La primera y más fácil de las explicaciones es alguna variante sobre el miedo a la autoridad, a castigos, reprimendas humillantes, pérdida del trabajo u otras consecuencias negativas de haberla contrariado. Muchos de nosotros que hemos vivido ese tipo de experiencia podemos recordar el terror que nos inspiraba la amenaza de, por ejemplo, “avisarle a tu papá” o de ser “enviados al rector”.

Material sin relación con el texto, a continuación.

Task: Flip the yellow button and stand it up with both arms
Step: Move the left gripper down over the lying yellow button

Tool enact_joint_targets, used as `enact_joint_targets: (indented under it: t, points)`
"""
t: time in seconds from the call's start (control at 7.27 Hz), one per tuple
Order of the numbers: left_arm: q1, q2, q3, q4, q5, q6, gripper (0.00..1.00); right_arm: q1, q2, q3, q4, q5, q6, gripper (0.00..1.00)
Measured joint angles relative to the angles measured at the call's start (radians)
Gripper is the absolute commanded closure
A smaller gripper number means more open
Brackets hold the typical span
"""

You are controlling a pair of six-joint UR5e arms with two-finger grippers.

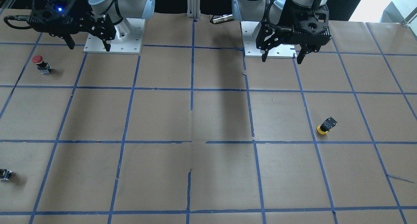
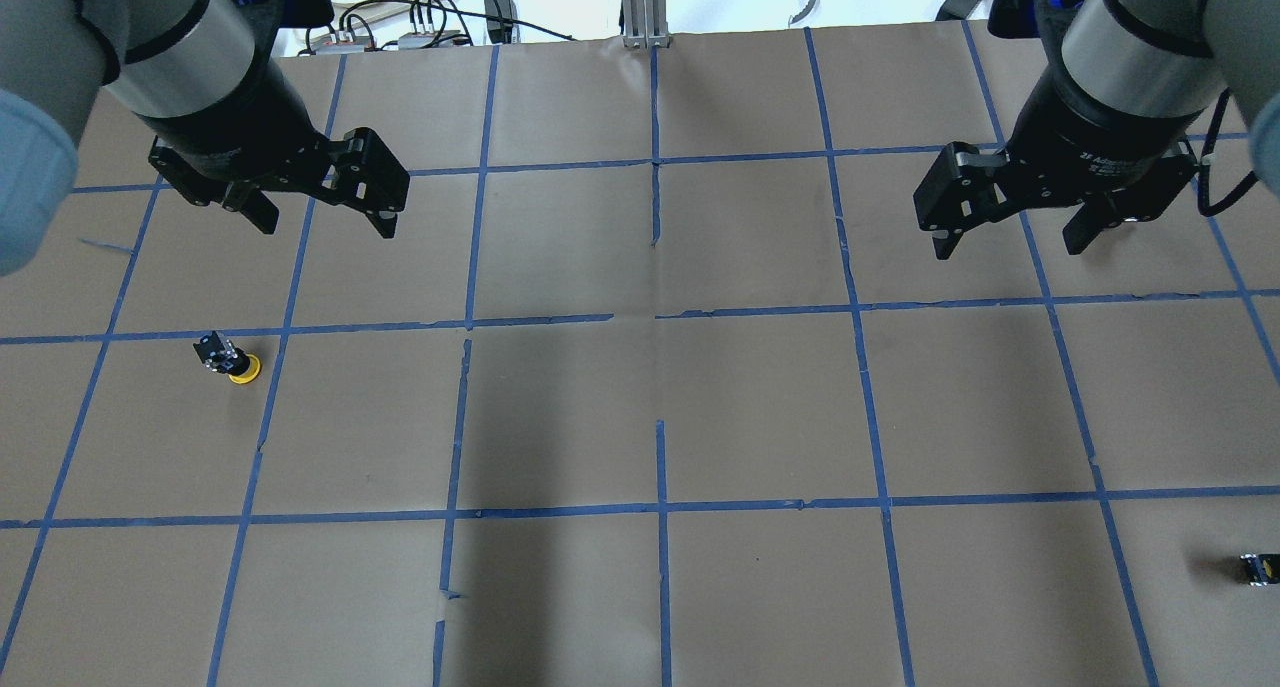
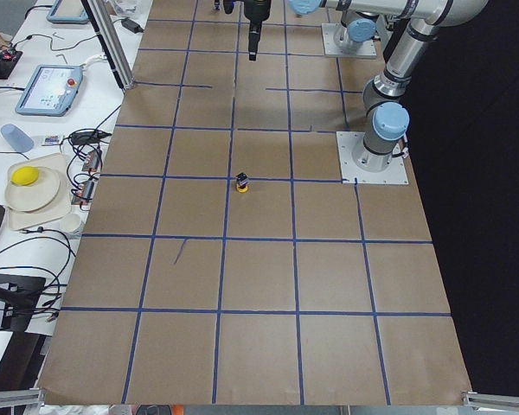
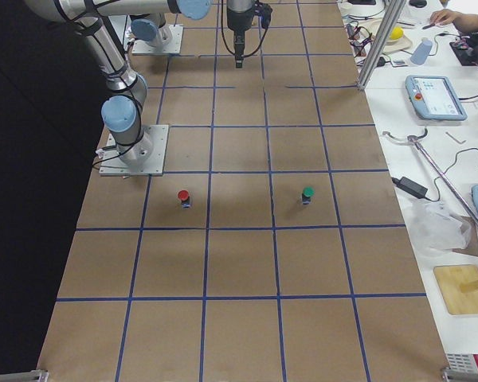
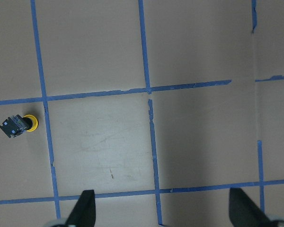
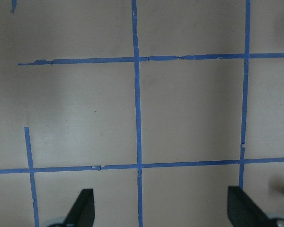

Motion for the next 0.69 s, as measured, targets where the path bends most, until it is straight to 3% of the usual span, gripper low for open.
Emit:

Pero es demasiado fácil echar toda la culpa a la autoridad, sea paterna o de algún jefe a quien se caracteriza como una especie de Lobo Feroz que no nos deja pensar, cuestionar o discrepar. Cierto es que existen figuras de autoridad que tratan de imponer sus ideas y su voluntad a todo trance. Pero existen, del otro lado, miles, millones de personas subalternas, o con menor poder relativo, que escudan su propia debilidad en una supuesta intolerancia o dureza del superior jerárquico, pero que en el fondo son prisioneras de su propia inhabilidad para afrontar el potencial mal rato, cuestionar con altura y con argumentos, y sostener una posición razonable sin tener que recurrir a ataques o a agresiones. No es que no les dejan pensar: es que no se atreven a hacerlo (recordemos el “¡Sapere aude!” de Kant) y, como les describe Bertrand Russell en su Historia de la Filosofía Occidental, “dedican sus vidas simplemente, tímidamente, a dejar que pase el tiempo”.
¿Son responsables de este triste estado de cosas las figuras de autoridad impositivas que habitan tantos y tantos hogares, escuelas, colegios, empresas e instituciones de nuestra sociedad? Sí, sí lo son.

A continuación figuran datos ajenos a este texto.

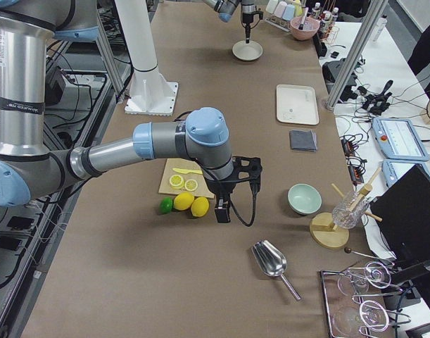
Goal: Place red cherry on plate
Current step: 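Slide the white plate with the left gripper toward the table centre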
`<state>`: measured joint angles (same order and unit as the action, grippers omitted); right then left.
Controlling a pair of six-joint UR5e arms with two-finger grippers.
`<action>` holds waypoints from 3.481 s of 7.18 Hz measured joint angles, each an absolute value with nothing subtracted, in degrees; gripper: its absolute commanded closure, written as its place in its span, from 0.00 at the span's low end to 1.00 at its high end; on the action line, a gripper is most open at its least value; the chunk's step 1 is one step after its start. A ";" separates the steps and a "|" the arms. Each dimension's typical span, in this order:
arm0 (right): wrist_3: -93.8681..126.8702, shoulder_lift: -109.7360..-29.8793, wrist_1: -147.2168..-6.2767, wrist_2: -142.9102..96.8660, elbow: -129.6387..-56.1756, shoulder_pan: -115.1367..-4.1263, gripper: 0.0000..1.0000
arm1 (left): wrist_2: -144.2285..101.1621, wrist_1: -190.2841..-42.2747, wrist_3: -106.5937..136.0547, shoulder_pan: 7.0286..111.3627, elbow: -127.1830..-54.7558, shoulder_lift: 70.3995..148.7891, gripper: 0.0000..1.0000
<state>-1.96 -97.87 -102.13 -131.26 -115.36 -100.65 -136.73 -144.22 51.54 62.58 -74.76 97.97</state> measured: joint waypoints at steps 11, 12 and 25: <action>-1.24 -97.73 -102.13 -133.85 -115.13 -98.99 0.00 | -135.79 -108.19 63.80 58.27 -95.39 115.68 1.00; -1.24 -97.73 -102.13 -133.86 -115.13 -98.87 0.00 | -130.55 -108.37 67.85 52.48 -97.23 115.96 1.00; -1.05 -97.18 -102.13 -134.95 -114.74 -97.67 0.00 | -104.38 -118.48 85.25 26.43 -90.94 121.98 0.02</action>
<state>-1.05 -97.18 -102.13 -134.95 -114.74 -97.67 -104.38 -118.48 85.25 26.43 -90.94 121.98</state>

Pero ¿son los únicos responsables? Planteo que no, que llega un punto en la vida de toda persona adulta en el que basta de plañideros lamentos de cómo “nos oprimieron”, “no nos enseñaron”, “no nos dejaron” y, aun ahora, nos oprimen, no nos enseñan, no nos dejan.
Quienes han hecho una diferencia –Gandhi, Martin Luther King, Nelson Mandela, la Madre Teresa, Juan Pablo II, Malala- no se sentaron a la vera del camino a esperar que alguien con más poder les abriera las puertas o les diera permiso para actuar. Como lo plantea Ronald Heifetz, “ellos no esperaron que los llamara el director técnico para salir al campo de juego”.